Or je n’ai pas le souvenir que les traitements des enseignants, notamment ceux du premier degré, aient été significativement améliorés ! Pis, en guise de « revalorisation » du métier, vous avez supprimé la formation initiale ! Nous voterons donc contre les amendements déposés par la majorité sénatoriale de droite.
Oui, il faut recruter plus d’enseignants et les former davantage, et même aller au-delà de ce que le Gouvernement fait aujourd’hui, car les moyens mobilisés depuis le PLF 2013 n’ont pas permis de répondre à de nombreux autres besoins sur le terrain.
J’évoquerai tout d’abord les moyens de remplacement. Dans certaines académies de région parisienne par exemple, le volant de remplaçants était déjà épuisé quelques semaines seulement après la rentrée pour pourvoir des postes de titulaires. Je pourrais citer une école maternelle, que je connais bien, dans laquelle une classe de petite section a vu se succéder trois enseignants en deux mois !
Autre point noir : les moyens consacrés à la formation continue des personnels restent très insuffisants. Ainsi, pour le premier degré, les crédits de l’action n° 4 diminuent légèrement par rapport à 2015, passant de 18, 5 millions d’euros à 17, 8 millions d’euros.

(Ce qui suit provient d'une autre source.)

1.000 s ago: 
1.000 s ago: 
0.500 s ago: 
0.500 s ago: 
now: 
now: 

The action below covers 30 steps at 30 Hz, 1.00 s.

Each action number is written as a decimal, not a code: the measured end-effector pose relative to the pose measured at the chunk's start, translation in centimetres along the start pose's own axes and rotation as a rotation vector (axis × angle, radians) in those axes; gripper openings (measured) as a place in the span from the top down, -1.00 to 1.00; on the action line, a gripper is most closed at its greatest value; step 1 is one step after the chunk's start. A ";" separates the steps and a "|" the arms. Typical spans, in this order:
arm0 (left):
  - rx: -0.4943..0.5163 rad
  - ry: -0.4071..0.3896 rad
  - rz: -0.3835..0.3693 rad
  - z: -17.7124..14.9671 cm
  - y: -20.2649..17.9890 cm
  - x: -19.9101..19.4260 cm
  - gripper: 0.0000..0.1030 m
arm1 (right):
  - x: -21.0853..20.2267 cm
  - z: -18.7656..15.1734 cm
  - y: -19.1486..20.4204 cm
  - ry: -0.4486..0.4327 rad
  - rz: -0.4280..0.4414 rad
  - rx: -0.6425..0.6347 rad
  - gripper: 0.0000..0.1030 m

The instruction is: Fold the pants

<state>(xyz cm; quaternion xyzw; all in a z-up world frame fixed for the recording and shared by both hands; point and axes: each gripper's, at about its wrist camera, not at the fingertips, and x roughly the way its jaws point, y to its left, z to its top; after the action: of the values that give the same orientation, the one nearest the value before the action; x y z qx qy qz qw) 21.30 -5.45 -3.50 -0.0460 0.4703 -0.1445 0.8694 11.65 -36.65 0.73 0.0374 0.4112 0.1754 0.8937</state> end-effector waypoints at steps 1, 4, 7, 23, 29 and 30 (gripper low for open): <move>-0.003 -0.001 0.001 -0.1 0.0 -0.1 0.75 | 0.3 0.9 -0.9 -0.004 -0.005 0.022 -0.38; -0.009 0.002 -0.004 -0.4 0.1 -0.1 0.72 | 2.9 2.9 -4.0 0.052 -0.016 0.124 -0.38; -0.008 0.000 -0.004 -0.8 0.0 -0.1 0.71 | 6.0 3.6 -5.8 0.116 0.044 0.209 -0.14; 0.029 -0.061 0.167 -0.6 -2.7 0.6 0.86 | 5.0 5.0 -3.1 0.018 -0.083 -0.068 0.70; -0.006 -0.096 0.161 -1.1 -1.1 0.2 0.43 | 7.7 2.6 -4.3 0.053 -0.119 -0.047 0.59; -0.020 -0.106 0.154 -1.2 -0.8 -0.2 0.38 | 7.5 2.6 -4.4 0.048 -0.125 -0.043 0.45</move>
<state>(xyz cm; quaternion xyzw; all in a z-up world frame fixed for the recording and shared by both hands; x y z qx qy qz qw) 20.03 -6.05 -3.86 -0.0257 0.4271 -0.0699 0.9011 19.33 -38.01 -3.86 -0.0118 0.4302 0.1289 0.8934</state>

S’agissant du second degré, les moyens pour la formation continue des personnels, à l’action n° 10 du programme 141, augmentent certes de 20 millions d’euros par rapport à 2015 – 49, 5 millions d’euros en 2016, contre 29, 5 millions d’euros l’année précédente –, mais ces 20 millions d’euros supplémentaires sont destinés à financer un plan de formation pour « bâtir une culture commune sur le numérique ». S’il est indispensable, cet effort ne peut cependant répondre à lui seul aux besoins de formation nécessaires pour permettre à tous les enseignants d’appréhender et de déjouer les mécanismes de l’échec scolaire. Or, excepté cette dotation, les crédits sont identiques à ceux de 2015.

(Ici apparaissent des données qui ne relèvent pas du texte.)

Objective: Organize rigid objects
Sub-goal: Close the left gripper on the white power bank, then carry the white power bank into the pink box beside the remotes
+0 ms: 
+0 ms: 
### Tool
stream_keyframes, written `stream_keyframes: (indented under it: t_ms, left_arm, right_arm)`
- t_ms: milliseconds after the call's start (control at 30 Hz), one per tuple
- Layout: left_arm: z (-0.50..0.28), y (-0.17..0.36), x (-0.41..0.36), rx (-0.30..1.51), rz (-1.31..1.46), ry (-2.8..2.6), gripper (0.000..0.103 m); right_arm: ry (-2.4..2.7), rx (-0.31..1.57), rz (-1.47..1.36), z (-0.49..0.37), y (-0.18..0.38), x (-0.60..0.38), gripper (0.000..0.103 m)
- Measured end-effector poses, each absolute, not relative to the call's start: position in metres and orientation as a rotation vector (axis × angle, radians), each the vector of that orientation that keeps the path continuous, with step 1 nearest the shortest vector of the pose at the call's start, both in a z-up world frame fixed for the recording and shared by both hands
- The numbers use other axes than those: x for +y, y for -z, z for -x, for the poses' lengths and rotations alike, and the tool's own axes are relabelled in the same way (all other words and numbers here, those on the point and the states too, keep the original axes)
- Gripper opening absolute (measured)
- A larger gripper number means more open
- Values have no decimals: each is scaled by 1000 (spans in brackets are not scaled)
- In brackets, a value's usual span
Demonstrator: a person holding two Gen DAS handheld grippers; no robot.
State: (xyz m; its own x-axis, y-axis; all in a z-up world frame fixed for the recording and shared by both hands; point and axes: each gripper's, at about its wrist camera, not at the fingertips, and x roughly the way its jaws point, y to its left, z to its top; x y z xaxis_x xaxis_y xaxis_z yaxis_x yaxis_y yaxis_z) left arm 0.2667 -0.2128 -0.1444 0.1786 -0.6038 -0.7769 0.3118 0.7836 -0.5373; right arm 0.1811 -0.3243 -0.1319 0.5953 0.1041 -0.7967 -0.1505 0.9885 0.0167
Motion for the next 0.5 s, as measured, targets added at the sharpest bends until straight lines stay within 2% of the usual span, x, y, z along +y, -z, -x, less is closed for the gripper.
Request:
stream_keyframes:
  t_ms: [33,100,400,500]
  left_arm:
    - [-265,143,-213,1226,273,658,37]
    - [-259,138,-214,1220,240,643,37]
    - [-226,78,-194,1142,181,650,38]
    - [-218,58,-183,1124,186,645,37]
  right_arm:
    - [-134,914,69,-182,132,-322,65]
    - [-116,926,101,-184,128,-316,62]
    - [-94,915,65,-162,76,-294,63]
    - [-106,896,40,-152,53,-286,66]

Pourtant, la rentrée de 2016 verra entrer en vigueur les nouveaux programmes du primaire et du collège. Je m’inquiète donc du peu de moyens consacrés et des modalités retenues actuellement pour préparer les enseignants à ces changements pédagogiques considérables.
Je crains une nouvelle fois que la formation continue ne soit cantonnée à de la prescription, pour présenter les réformes ou décrypter les dispositifs nouveaux, et ne permette pas l’émergence de véritables collectifs enseignants, qui permettraient à ces derniers de réfléchir entre eux sur leur métier, hors des injonctions et des prescriptions de l’institution.
L’expérience de tels collectifs d’enseignants, menée sous la houlette de l’équipe de clinique de l’activité du Conservatoire national des arts et métiers, le CNAM, avait offert des perspectives intéressantes ; ces groupes de pairs échangeant sur leur travail, sans aucun regard hiérarchique en surplomb, ont le mérite de « dépsychologiser » les difficultés rencontrées par les participants dans leurs classes, car les problèmes individuels sont réinterprétés comme des problèmes généraux, liés à l’organisation du travail et non à la personne de l’enseignant lui-même.
Une démarche à rebours de la tendance à diffuser des « guides de bonnes pratiques » formatées et stéréotypées, qui visent la standardisation des pratiques enseignantes pour en faciliter le contrôle, sans améliorer leur efficacité pédagogique. Ce chantier, monsieur le secrétaire d’État, est donc toujours au point mort.
Enfin, j’aborderai rapidement la question des écoles supérieures du professorat et de l’éducation, les ESPE. En l’absence d’un fléchage des moyens, certaines ESPE éprouvent des difficultés pour accueillir et former l’ensemble de leurs stagiaires dans les meilleures conditions. Le Comité de suivi sur la loi d’orientation, dont je fais partie, rendra dans quelques jours son premier rapport. Il pointera cette question des ESPE, avec un état des lieux et des propositions très utiles.
Monsieur le secrétaire d'État, mes chers collègues, vous le voyez, nous portons un regard critique sur ce budget. Toutefois, notre vote dépendra du rejet ou non des amendements défendus par la majorité sénatoriale de droite.